In the 19th century US, “homosexual identity found its first social foothold  . . . not in sexuality or homoerotica, but in idealized conception of the wholesome and loving male friendship . . . . This ideal came from and was enforced by the male-centric institutions of boy’s boarding schools, all-male colleges, the military, the frontier, etc. – fictional and non-fiction accounts of passionate male friendships became a theme present in American Literature and social conceptions of masculinity” (LGBT History).  Many famous poets during this time period, like Walt Whitman, wrote poems on the beauty of different male figures (LGBT History). It is also important to note that Walt Whitman started  some of these poems in 1841, same decade The Hermaphrodite was believed to be written by Julia Ward Howe.

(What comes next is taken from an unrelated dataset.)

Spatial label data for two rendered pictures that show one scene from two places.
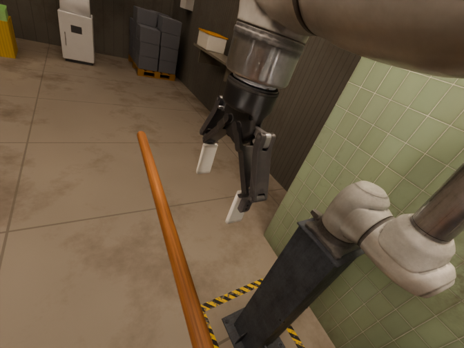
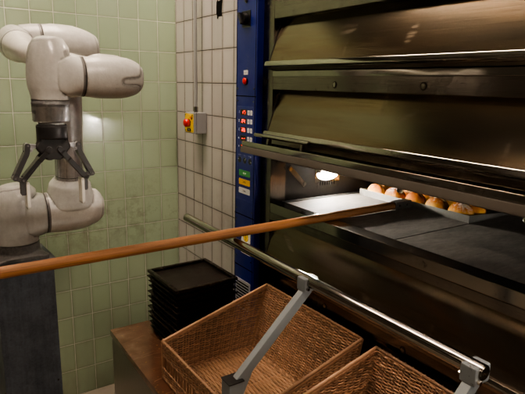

In the last half of the 19th century, surgeons began to offer “help” to people considered hermaphrodites by offering surgical reconstructions of large clitorises, small vaginas, and tiny penises. This was thought to be a way to make things easier for an intersex individual to grow up as either male or female. With the strict laws against homosexuality and biased ideas about hermaphrodites that existed, it makes sense that parents and doctors believed they were looking out for the well-being of the children. However, the importance of accepting an individual regardless of differences is vital for anyone’s self-esteem, so it is now frowned upon to define a gender in an intersex baby.